Rendering [failed] in red and [passed] in green would achieve the same. It's not emoji vs text. It's color vs no color.

replies(3): >>44363812 #>>44364208 #>>44402995 #
13. utf_8x ◴[] No.44363554[source]
Oh god, please don't give them ideas
14. tetha ◴[] No.44363812{4}[source]
And shapes, though you can get that with some ASCII art as well.

I've had a few scripts some time ago that took a long time to run, so I wanted a progress indicator I could see from across the room - that way I could play some guitar while monitoring the computer doing stuff in the evening.

Hence, the log messages got prefixed with tags like:

  >     ]
  >>    ] # normal progress
  /!\/!\] # it had to engage in a workaround
    x_x ] # if it had to stop.
15. kergonath ◴[] No.44364208{4}[source]
> Rendering [failed] in red and [passed] in green would achieve the same. It's not emoji vs text. It's color vs no color.

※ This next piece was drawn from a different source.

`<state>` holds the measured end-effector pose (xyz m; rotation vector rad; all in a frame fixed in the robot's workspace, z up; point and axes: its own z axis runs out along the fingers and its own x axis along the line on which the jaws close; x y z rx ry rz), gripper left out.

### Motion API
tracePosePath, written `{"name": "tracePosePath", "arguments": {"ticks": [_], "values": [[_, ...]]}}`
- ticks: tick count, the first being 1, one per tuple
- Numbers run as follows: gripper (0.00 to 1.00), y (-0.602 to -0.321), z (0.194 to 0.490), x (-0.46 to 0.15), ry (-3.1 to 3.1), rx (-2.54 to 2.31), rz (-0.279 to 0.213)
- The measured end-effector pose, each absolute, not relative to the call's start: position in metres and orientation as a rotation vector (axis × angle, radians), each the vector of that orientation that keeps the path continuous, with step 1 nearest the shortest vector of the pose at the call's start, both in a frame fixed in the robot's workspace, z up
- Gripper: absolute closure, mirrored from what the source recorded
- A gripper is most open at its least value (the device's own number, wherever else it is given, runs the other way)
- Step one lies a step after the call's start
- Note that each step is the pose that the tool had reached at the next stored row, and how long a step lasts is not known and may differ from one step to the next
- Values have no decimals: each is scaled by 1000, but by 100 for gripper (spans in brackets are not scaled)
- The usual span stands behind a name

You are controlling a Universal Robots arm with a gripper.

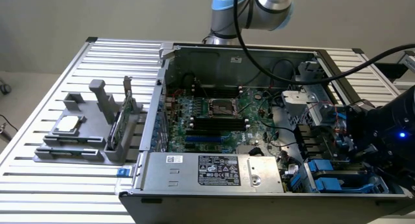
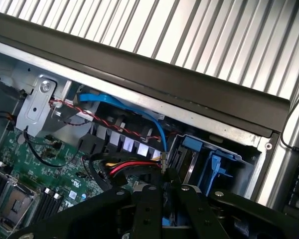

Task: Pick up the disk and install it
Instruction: 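Insert the first disk wire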

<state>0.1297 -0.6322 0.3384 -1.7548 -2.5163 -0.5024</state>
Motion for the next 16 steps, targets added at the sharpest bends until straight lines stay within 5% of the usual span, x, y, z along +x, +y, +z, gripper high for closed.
{"name": "tracePosePath", "arguments": {"ticks": [16], "values": [[84, -633, 340, 130, -2478, -1820, -476]]}}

True, but my prompt is full of colour ASCII characters so emoji stand out. And also, emoji fare better than escape codes when they pass through pipes and stuff.

replies(1): >>44367477 #
16. layer8 ◴[] No.44365521[source]
It was traditionally often single-width in text representation, but double-width in emoji presentation: https://en.wikipedia.org/wiki/Emoji#Emoji_versus_text_presen...
replies(1): >>44366359 #
17. kps ◴[] No.44366339{3}[source]
And then I have to guess which unicode cross this particular tool picked so I can search for it in log.
replies(1): >>44369082 #
18. kps ◴[] No.44366359{3}[source]
And Unicode threw out all pretense of stability by retroactively changing some characters to default-emoji.
19. thaumasiotes ◴[] No.44367477{5}[source]
> True, but my prompt is full of colour ASCII characters so emoji stand out.

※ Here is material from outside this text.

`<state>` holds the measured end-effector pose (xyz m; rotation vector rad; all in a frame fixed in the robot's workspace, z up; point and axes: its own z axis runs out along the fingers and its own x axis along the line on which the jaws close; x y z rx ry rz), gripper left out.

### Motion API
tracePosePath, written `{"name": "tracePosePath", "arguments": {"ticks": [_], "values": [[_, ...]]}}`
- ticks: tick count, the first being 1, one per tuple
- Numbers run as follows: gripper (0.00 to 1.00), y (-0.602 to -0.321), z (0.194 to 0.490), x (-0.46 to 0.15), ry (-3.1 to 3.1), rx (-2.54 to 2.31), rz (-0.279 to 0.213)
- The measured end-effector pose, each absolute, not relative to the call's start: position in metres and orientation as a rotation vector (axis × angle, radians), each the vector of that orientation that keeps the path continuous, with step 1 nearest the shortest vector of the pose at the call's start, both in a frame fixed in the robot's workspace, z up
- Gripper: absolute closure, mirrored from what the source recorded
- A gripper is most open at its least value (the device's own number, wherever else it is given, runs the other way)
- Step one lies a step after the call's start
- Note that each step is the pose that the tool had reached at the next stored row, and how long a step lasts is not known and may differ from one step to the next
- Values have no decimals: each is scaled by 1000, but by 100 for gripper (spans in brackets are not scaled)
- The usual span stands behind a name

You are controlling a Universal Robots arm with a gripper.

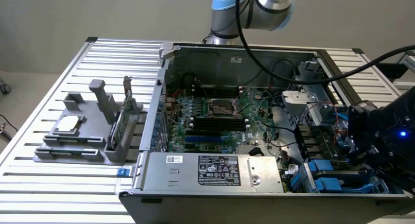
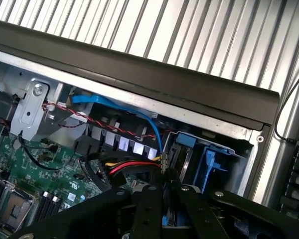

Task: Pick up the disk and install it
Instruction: 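Insert the first disk wire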

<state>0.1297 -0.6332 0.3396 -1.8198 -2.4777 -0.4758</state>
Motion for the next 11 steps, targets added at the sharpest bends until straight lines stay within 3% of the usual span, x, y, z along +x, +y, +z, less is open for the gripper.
{"name": "tracePosePath", "arguments": {"ticks": [11], "values": [[84, -633, 340, 130, -2469, -1903, -422]]}}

Huh? How often does your prompt appear inside the output you're reading?

replies(1): >>44369076 #
20. kergonath ◴[] No.44369076{6}[source]
Every time I grep something. True, it’s not a major issue, but we are talking about preferences here.
21. kergonath ◴[] No.44369082{4}[source]
Emojis are for me. The grep-able stuff comes afterwards, in ASCII.
replies(1): >>44402997 #
22. twic ◴[] No.44369636[source]
Until then, as it happens, an old colleague of mine is working on a JS library to paper over the cracks:

https://github.com/davidje13/tty-typesetter

I haven't used it in anger so can't vouch for it!

23. noisy_boy ◴[] No.44402995{4}[source]
> Rendering [failed] in red and [passed] in green would achieve the same. It's not emoji vs text. It's color vs no color.

Thats only true for the terminal. When the same output is saved to a file or viewed via a non-terminal interface, the colors won't always be retained but the text/icons will be. E.g. in Jenkins console logs, you need to enable ASCII coloring explicitly to be able to see colored text.

24. noisy_boy ◴[] No.44402997{5}[source]
Doesn't even have to be mutually exclusive - with log format including log level, you can get the best of both worlds.